Lightyear, a private equity firm founded by Donald Marron, has been vying for ownership of the Advisory Group since 2009 when AIG nearly collapsed in the wake of the financial crisis..

The deal fell through, so in 2010, Lightyear acquired three independent broker-dealers from ING which were rebranded as Cetera and grew to approximately 6,600 advisors, up from 4,000 at the time of the acquisition. Cetera was sold to RCS Capital in 2014 for $1.2 billion.

“We are pleased to be acquiring Advisor Group. Lightyear’s commitment to the asset and wealth management sector is substantial and one where we have a deep heritage. We look forward to working with Advisor Group and helping them expand the business,” added Donald Marron, chairman and founder of Lightyear.

Investment funds affiliated with Lightyear and PSP Investments will have the majority of the seats on Advisor Group’s board of directors. Erica McGinnis will continue in her role as chief executive officer of Advisor Group. Valerie Brown, former chief executive officer of Cetera Financial Group, will serve as executive chairman of the board.

AIG also announced a series of strategic actions, organizational changes, and operating improvements “to create a leaner, more profitable and focused insurer.”

The board is expected to return at least $25 billion of capital to shareholders over the next two years via buybacks and dividends without compromising the utilization of the company’s deferred tax assets. It approved the IPO of up to 19.9 percent of United Guaranty Corporation as a first step towards a full separation.

AIG will also create nine “modular” business units with “greater end-to-end accountability”, each with its own specific financial metrics.
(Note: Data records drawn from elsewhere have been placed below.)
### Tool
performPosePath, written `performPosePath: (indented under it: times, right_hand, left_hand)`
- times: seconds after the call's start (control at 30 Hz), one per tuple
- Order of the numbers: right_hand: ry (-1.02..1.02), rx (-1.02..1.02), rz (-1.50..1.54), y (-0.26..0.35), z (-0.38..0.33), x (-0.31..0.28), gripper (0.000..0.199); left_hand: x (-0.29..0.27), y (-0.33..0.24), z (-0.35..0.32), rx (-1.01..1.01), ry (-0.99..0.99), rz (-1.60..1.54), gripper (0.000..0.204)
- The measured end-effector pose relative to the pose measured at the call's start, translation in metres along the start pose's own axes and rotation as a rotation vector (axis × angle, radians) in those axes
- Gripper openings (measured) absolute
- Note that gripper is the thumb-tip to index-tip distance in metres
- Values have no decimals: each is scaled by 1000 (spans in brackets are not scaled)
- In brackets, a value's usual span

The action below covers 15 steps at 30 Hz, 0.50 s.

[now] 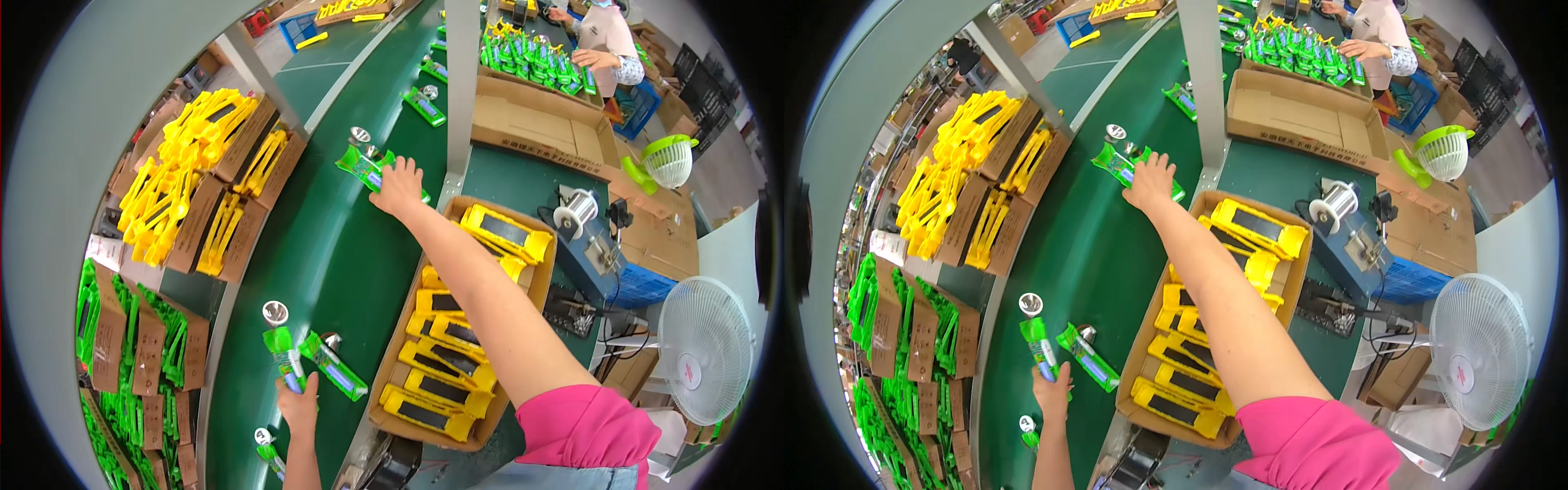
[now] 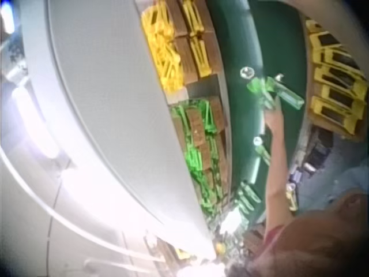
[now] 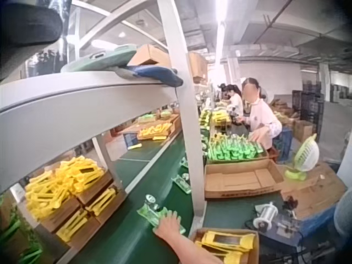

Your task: The person solders internal wires and circuit boards into handheld solar flashlight housings. This is done using a soldering iron to connect the components.

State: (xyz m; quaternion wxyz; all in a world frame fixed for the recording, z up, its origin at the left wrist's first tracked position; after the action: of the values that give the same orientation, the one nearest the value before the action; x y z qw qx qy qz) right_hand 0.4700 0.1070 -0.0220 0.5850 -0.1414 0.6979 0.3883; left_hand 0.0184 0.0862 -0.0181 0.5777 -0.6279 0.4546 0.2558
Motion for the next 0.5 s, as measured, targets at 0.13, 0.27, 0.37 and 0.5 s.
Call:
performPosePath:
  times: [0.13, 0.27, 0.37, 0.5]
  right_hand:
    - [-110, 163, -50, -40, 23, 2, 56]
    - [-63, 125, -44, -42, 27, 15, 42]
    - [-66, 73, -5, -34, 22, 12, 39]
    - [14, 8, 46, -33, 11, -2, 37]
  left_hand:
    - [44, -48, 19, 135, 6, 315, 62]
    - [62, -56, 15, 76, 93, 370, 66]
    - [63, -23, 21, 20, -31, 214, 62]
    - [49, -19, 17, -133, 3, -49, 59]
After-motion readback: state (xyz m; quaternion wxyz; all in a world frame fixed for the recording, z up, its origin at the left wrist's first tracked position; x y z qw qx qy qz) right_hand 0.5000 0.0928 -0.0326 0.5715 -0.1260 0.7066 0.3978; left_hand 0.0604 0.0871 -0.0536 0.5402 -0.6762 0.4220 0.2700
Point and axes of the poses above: each hand's wrist, its own z-axis towards the middle knuckle, its own x-axis out of the palm, y = z × x, the point moved 9 cm from there along z, towards the middle knuckle, and after that the axes turned 4 degrees about z, right-handed, at the moved point
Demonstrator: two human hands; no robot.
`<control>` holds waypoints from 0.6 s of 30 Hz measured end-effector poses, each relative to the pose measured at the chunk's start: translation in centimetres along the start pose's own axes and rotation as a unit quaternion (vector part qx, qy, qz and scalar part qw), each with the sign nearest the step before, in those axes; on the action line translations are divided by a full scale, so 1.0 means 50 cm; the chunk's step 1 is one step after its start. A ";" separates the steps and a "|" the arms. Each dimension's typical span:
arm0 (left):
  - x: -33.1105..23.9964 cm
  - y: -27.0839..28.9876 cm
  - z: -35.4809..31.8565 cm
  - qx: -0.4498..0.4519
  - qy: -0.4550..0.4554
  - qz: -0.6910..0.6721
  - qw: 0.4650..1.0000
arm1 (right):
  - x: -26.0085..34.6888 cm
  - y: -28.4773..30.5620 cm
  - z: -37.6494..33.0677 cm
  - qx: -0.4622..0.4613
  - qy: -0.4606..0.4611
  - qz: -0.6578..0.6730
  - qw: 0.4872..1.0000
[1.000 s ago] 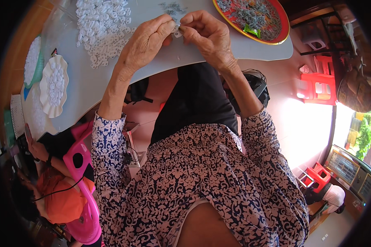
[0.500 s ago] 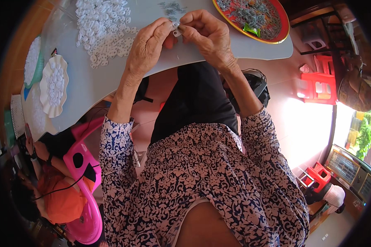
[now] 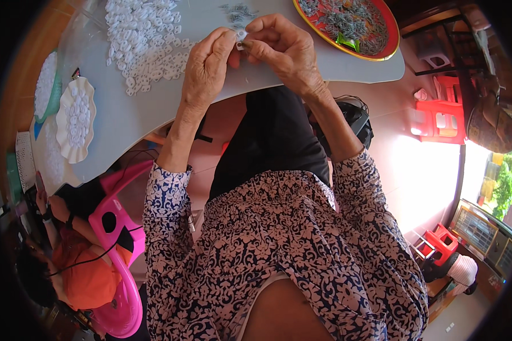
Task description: Assembling small white plastic components by hand at a table.
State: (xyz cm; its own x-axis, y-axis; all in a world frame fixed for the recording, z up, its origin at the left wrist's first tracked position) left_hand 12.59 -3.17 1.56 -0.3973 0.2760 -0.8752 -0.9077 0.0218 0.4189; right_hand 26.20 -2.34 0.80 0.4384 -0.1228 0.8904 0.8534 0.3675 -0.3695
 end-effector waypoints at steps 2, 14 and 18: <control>-0.004 0.000 0.001 0.008 0.002 -0.002 1.000 | -0.004 0.007 -0.001 0.004 -0.020 -0.039 0.999; 0.000 0.002 0.015 0.062 -0.019 0.011 0.998 | 0.000 0.006 -0.004 0.018 -0.039 -0.050 0.998; -0.002 0.002 0.017 0.100 -0.032 0.012 0.994 | 0.002 0.001 -0.006 0.018 -0.035 -0.050 0.998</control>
State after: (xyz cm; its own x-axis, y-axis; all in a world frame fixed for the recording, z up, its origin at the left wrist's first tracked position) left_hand 12.65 -2.40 1.91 -0.4043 0.3389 -0.8495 -0.8504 0.2026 0.4855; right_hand 26.36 -2.61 0.80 0.3291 -0.0971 0.9393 0.8813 0.3889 -0.2685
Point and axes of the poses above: each hand's wrist, its own z-axis towards the middle knuckle, its own y-axis out of the back of the hand, x = y × z, the point moved 6 cm from there along z, towards the middle knuckle, and after that the axes turned 11 degrees about z, right-handed, at the moved point
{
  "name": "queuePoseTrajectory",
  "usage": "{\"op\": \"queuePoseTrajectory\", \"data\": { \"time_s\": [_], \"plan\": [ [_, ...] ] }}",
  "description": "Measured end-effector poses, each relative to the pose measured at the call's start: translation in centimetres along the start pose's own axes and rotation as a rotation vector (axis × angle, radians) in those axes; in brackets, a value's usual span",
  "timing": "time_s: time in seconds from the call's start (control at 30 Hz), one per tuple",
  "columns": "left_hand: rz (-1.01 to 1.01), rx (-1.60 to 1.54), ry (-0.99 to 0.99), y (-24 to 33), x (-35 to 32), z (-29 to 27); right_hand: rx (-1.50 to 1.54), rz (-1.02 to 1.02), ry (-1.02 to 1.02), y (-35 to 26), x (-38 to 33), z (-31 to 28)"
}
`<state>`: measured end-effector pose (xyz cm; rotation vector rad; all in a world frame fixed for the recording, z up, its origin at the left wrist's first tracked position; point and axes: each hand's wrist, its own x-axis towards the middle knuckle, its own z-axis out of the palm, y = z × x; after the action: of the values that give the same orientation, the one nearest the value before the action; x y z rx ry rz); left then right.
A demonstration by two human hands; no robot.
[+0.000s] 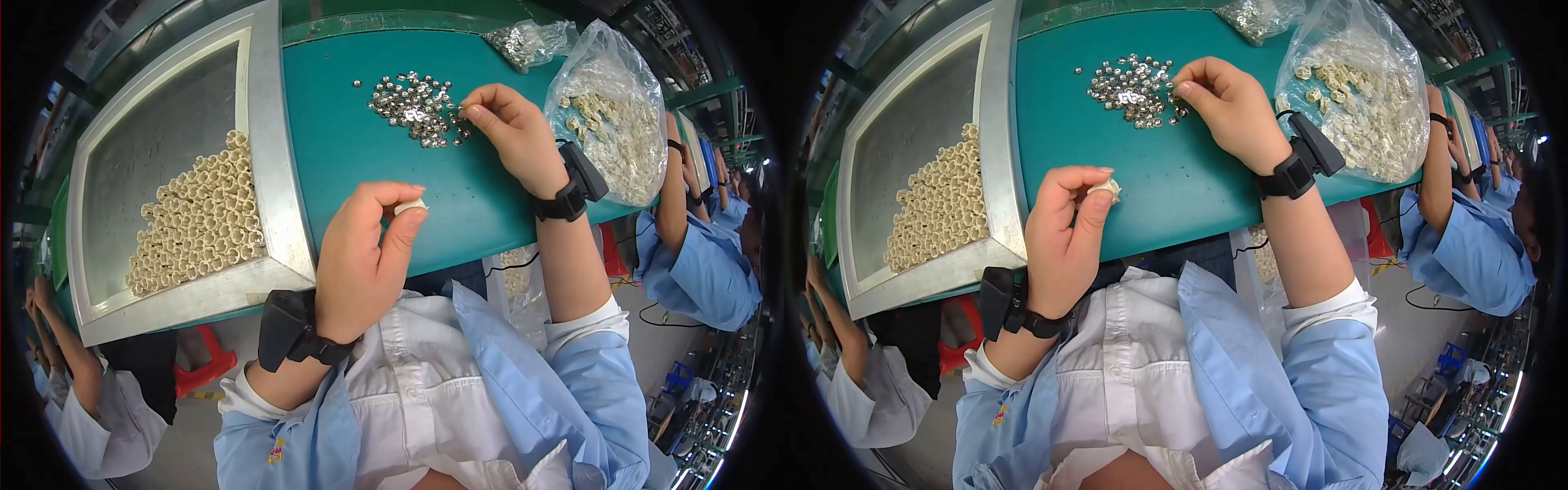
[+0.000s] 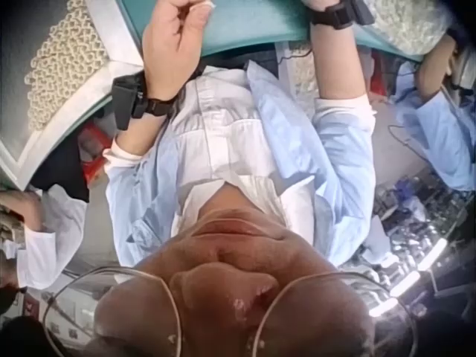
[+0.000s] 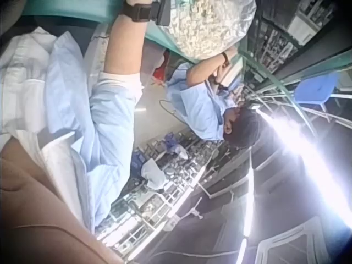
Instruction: The person assembles components by hand, picking up a plastic housing and a metal contact, fitting the contact into the housing, and placing the assembled unit onto a tray.
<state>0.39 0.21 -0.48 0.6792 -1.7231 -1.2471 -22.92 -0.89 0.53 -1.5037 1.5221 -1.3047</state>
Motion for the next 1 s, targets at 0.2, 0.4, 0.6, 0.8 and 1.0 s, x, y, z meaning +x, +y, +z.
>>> {"op": "queuePoseTrajectory", "data": {
  "time_s": [0.2,0.4,0.6,0.8,1.0],
  "plan": [
    [-0.001,0.04,-0.014,0.1,0.1,-0.1,-0.012,0.093,0.01,-0.8,-0.1,0.0],
    [-0.011,0.038,-0.019,0.1,0.0,-0.1,-0.048,0.113,-0.014,-0.7,-0.1,-0.3],
    [-0.014,0.055,-0.029,0.2,0.0,-0.1,-0.042,0.102,-0.022,-1.1,-0.2,-0.2],
    [0.002,0.08,-0.035,0.3,0.0,-0.1,-0.108,0.152,-0.033,-1.0,-0.2,-0.2],
    [0.002,0.094,-0.044,0.4,0.0,-0.2,-0.15,0.097,-0.011,-0.8,-0.2,0.0]
  ]
}}
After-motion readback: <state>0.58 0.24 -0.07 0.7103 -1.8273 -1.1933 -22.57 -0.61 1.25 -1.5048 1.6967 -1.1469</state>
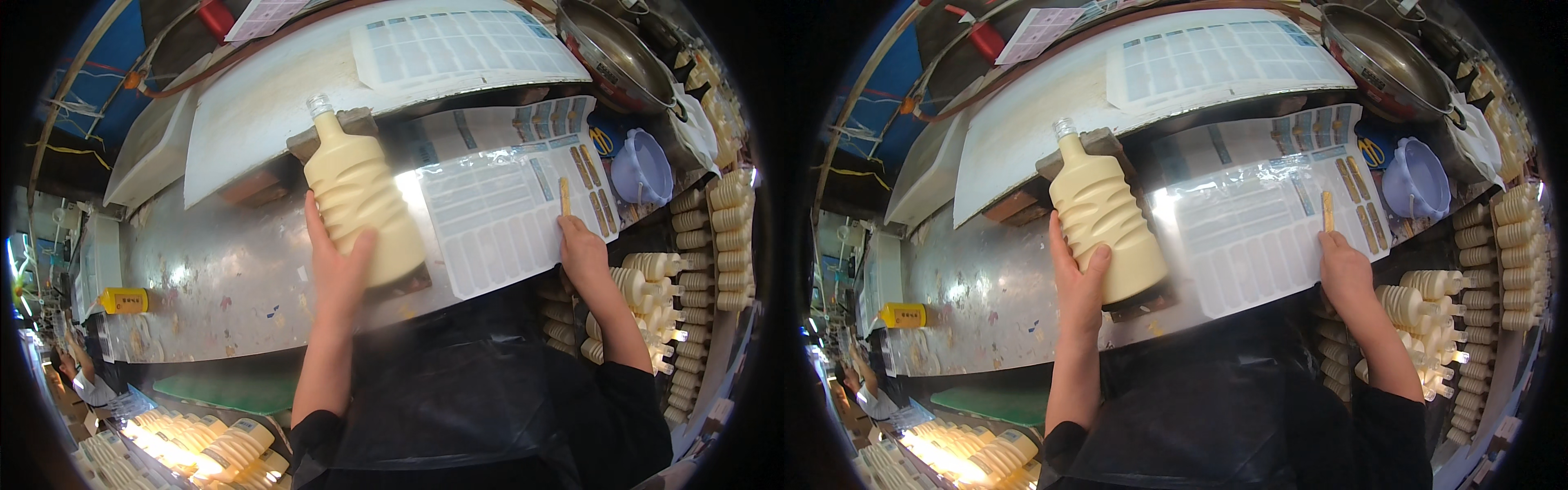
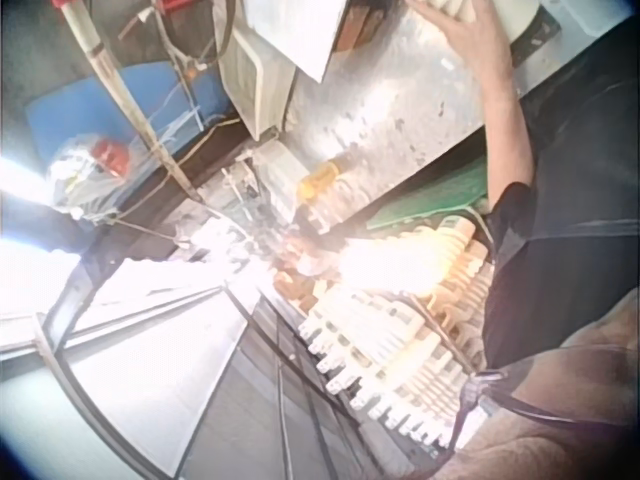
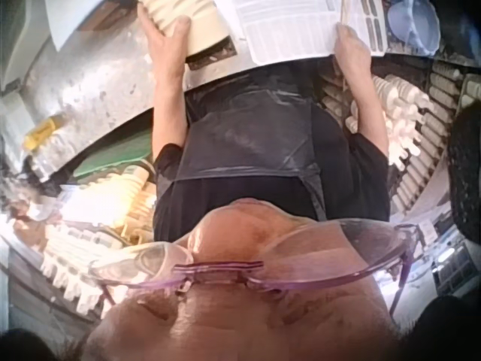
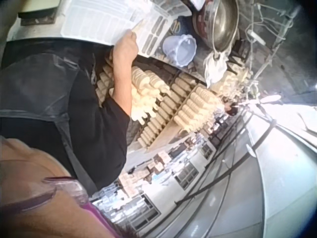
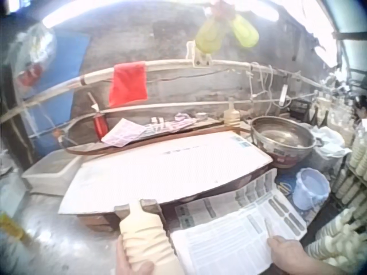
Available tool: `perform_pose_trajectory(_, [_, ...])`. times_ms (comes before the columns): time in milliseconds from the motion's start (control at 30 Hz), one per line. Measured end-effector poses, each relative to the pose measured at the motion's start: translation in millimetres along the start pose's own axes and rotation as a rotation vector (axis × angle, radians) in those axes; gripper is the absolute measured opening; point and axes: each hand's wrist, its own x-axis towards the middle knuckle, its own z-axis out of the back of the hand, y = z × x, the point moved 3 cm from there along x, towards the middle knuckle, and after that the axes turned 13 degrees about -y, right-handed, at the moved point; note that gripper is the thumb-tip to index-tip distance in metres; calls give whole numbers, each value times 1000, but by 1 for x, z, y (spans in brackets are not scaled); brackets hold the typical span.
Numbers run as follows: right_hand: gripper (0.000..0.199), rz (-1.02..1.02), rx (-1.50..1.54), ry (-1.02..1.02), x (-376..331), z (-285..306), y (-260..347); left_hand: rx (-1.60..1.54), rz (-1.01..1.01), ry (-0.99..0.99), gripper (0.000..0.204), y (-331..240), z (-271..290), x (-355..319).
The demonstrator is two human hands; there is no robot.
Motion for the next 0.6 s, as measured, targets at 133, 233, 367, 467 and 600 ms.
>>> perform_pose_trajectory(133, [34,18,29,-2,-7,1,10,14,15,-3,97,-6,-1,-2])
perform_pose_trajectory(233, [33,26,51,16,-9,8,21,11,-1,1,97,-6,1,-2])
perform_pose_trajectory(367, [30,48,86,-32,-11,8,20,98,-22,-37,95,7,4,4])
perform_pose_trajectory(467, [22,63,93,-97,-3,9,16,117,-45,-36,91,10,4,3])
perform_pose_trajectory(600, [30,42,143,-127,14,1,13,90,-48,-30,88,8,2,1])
AIG will create a new “legacy” portfolio to hold non-strategic assets and has appointed Charlie Shamieh as Legacy CEO.

AIG also announced targeted expense reductions of $1.6 billion within two years

President and CEO Peter Hancock, said, “The creation of more nimble, standalone business units that can grow within AIG or be spun out or sold allows us to do what is in our shareholders’ best interests.”

Activist investor Carl Icahn has been leading the call for the company to break up into smaller divisions. In a letter to the board published last week, Icahn said that AIG must “focus on transforming the company into a competitive, pure play property and casualty insurer by committing to sell, spin, or otherwise separate non-core operations to de-conglomerate and apply to de-SIFI.”

Systemically Important Financial Institutions are more heavily regulated compared to other firms because their collapse could seriously affect the U.S. economy.

However, the firm is not on board with dismantling the company. Douglas M. Steenland, AIG’s non-executive chairman, explained, “After careful consideration, AIG believes that a full breakup in the near term would detract from, not enhance, shareholder value. A lack of diversification benefits would reduce capital available for distribution, and there would be a loss of tax benefits. Being a non-bank SIFI is not currently a binding constraint on return of capital.”